#### EXERCISE DIRECTIONS
Where a line of the entries holds the string "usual", copy that line.

#### DATA FOR ANALYSIS
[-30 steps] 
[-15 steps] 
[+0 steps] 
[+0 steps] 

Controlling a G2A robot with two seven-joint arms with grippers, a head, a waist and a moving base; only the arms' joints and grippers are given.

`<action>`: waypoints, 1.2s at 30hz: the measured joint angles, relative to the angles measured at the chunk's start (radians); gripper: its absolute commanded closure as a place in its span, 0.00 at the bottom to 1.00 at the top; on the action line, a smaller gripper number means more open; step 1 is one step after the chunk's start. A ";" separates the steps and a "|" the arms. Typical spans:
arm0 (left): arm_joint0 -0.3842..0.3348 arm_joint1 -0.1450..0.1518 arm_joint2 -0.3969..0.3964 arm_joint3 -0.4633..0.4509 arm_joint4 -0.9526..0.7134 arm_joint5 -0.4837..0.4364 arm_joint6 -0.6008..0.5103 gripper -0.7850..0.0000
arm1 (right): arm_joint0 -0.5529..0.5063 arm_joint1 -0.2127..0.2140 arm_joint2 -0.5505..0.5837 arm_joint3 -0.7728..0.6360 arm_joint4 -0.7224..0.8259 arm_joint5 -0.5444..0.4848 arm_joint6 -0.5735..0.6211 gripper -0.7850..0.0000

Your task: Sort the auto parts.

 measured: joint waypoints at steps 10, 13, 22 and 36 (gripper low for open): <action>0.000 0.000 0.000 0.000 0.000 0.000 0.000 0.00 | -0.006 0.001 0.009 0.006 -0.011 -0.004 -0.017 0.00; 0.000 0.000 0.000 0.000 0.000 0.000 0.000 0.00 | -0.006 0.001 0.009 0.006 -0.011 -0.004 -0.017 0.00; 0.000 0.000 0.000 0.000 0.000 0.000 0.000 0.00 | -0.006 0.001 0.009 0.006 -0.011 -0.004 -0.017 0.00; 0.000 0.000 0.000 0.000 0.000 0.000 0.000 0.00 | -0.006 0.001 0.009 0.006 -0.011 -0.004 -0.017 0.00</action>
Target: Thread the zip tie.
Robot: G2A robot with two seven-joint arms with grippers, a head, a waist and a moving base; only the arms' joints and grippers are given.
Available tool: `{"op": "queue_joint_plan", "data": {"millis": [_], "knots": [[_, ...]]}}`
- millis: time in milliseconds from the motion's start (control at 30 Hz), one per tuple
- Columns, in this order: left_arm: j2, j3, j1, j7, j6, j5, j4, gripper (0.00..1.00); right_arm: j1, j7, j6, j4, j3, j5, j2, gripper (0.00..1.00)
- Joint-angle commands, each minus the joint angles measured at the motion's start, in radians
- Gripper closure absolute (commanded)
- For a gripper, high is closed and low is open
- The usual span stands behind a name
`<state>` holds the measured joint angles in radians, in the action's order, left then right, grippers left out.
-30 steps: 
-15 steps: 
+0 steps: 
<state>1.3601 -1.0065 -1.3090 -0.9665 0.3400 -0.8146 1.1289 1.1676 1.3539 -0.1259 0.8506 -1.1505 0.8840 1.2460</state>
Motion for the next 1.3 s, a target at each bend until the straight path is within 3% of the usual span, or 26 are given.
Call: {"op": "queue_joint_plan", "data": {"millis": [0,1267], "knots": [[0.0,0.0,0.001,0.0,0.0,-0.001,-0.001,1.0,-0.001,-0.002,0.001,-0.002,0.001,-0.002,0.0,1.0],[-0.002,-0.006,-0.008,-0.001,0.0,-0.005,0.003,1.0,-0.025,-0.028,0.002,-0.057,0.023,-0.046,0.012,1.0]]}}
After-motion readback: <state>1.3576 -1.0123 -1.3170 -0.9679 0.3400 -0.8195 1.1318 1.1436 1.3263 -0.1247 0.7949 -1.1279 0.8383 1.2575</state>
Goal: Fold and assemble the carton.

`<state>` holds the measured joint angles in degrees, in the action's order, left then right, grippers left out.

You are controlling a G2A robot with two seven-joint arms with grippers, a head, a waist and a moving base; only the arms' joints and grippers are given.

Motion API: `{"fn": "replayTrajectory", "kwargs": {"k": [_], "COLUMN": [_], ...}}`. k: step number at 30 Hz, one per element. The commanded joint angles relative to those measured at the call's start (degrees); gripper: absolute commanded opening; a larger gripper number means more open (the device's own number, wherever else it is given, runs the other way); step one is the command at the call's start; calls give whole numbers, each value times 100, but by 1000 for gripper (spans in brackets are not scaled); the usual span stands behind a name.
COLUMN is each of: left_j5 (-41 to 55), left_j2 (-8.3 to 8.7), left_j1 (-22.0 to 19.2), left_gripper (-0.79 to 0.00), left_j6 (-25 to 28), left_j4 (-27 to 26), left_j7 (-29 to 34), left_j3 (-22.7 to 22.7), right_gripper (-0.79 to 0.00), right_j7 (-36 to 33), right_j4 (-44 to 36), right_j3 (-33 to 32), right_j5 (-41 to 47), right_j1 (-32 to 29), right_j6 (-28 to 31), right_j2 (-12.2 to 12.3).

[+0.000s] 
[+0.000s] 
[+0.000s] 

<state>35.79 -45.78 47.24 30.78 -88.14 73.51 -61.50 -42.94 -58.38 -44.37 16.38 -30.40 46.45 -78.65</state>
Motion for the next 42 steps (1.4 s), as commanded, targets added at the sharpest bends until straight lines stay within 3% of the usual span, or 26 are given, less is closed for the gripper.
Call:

#### OUTPUT
- The usual span stands behind a name
Motion for the next 1.3 s, a target at each bend until the straight path is within 3% of the usual span, or 26 are given.
Motion API: `{"fn": "replayTrajectory", "kwargs": {"k": [_], "COLUMN": [_], ...}}`. k: step number at 30 Hz, one per element. The commanded joint angles relative to those measured at the call's start (degrees); gripper: absolute commanded opening; a larger gripper number means more open (the device's own number, wherever else it is given, runs the other way); step one is the command at the call's start; calls give whole numbers, each value times 100, but by 1000 for gripper (spans in brackets are not scaled); the usual span stands behind a name.
Motion for the next 42 steps (1.4 s), as commanded, targets added at the sharpest bends until straight lines stay within 3% of the usual span, or 26 are given, less is closed for the gripper.

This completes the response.